Hallarás tu nombre






"never eat anything
bigger than your head"


Todavía no había visto Coraline, el prólogo de Alice... (la película de Burton). Nada más necesitaba que me decidiese a descender en las catacumbas. Sin embargo, siempre que me regalan un libro dejo pasar un par de años antes de leerlo. Es un hábito molesto que empezó con La historia sin fin, que leí en un estado de honda tristeza, bajo una disciplina impuesta a base de reproches por no haberme engolosinado inmediatamente con el relato.

The Graveyard Book no fue la excepción. Quizás se deba al hecho de que han sido regalos sin dedicatorias. Las fechas, las notas y los nombres siempre me han parecido pequeñas cartas introductorias. Al menos “para mí”, que tiendo a arruinar las sorpresas avisando antes de qué se trata, las dedicatorias de los libros son cartitas. Suponía que esa era una de las marcas catastrales de cualquier cementerio (la ausencia de cartas). Pero incluso allí es posible esperar recibir alguna carta.

Nad Owens, el protagonista de la historia, podría continuar perfectamente su amistad con la pequeña Scarlett por correspondencia. Nadie duda que sea un ñoño encantador: escuela por la mañana y al regresar, clases de magia hasta bien avanzada la noche. Su color preferido (es obvio y por esa razón el narrador se olvida de precisar el dato) es el marrón, los tonos sepia que adoptan las fotos viejas.

Veamos cómo viste: “El niño que entró en la tienda aquella mañana era uno de los personajes más extraños que el comerciante recordaba haber visto en su vida (…) aparentaba unos siete años y vestía la ropa de su abuelo; olía a cobertizo (…) Ocultaba las manos en los bolsillos de una polvorienta chaqueta marrón” (p. 115).

"-Me he tomado la libertad de prepararte la maleta" (p. 284) le comenta hacia el final del libro su tutor Silas, que comprende como nadie la devoción por las mochilas y los bolsos enormes: “A la luz de las velas, vio a su tutor, que estaba de pie junto a un gran baúl de cuero, tan grande que podría haber contenido el cuerpo de un hombre adulto” (p. 283).

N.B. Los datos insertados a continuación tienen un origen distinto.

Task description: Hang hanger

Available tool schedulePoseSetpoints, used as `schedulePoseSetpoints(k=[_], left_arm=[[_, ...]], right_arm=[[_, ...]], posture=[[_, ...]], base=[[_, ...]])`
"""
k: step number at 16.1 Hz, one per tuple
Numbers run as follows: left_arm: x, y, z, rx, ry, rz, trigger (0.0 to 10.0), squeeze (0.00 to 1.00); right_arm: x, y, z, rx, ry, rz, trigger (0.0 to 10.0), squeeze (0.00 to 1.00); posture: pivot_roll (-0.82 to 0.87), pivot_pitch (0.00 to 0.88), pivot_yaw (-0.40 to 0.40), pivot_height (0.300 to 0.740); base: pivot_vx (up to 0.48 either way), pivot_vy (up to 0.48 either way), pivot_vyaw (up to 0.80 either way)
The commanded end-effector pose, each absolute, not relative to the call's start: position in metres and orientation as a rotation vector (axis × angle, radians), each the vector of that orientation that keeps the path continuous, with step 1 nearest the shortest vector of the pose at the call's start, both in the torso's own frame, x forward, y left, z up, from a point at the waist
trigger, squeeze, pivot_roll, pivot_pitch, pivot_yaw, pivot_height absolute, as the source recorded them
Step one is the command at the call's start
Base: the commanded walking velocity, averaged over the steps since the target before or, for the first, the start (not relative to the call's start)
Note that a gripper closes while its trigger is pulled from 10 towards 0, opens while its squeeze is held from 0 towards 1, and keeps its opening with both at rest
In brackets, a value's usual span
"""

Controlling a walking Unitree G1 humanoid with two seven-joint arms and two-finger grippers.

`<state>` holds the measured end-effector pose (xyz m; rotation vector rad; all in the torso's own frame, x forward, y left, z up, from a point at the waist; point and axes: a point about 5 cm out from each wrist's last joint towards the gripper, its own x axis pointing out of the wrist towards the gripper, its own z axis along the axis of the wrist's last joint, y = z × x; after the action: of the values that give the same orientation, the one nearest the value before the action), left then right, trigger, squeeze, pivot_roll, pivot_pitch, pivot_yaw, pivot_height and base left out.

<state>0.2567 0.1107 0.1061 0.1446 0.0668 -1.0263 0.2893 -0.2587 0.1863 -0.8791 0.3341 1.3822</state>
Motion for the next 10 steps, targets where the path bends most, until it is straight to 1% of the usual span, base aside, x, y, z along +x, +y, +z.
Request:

Nadie parece temer tanto como un ñoño los abrazos. “-¿Puedo abrazarte? -¿Quieres abrazarme? -Sí. -Bueno, en ese caso, se lo pensó un momento antes de terminar la frase-, no me importa que lo hagas.” (p. 221) En su sano juicio, nadie intentará vencer la timidez con ejercicios de mímesis apropiativa, presentada señalada, en el comienzo del relato, como una estrategia defensiva. “Silas le insistió en que debía pasar desapercibido, le dijo que tenía que hacerse prácticamente invisible para sus compañeros y profesores” (p. 181), requisito pedagógico que, antes de perfeccionarse en el mágico arte de la Desaparición, nadie parece poder cumplir de manera excelente ya que, en la escuela “ni siquiera repararon en que no habían reparado en él. En clase se sentaba en una de las últimas filas y no participaba demasiado; sólo intervenía cuando le preguntaban directamente a él, y aun así, sus respuestas eran breves y discretas, desaparecía de la vista y del recuerdo.” (p. 170).

La ñoñez es como un combo que incluye varias dolencia entre sus manías. Nadie decide imitar a un tutor que es indeciso con sus sentimientos: “En los labios de Silas asomaba algo que podía ser una sonrisa, o un gesto de tristeza o, simplemente, un efecto óptico provocado por las sombras” (p. 287). Nadie criado entre muertos desde niño podría ser la replica exacta de las enseñanzas que se le imparten. “Una sonrisa quería asomar a sus labios, pero era una sonrisa tímida aún, pues el mundo era un lugar mucho más grande que un pequeño cementerio” (p. 288)

Nadie crece olvidando que una amiga (Scarlett en la novela) supo verlo a los ojos como a un amigo imaginario. Deben separarse, crecer y cuando finalmente tiene lugar el reencuentro, la fatalidad decide que el “poder de anticipación” del niño (quizás nadie pueda detentarlo completamente) impida que puedan volverse a ver. “-Tú sabías lo que iba a pasar. Pero esta vez Nad no dijo nada. Scarlett lo miró, como si no supiera muy bien qué era lo que estaba mirando. –Así que lo sabías. (…) ¿Y qué he sido yo, un simple anzuelo?” (p. 269)

Procurando ser un buen niño, el ñoño aprenderá, finalmente, que nadie puede saberlo todo. Tal vez, allí descanse la única enseñanza posible que yace dormida desde hace siglos en los dejá-vu con los que Nadie, si camina como un ñoño, seguirá tropezando.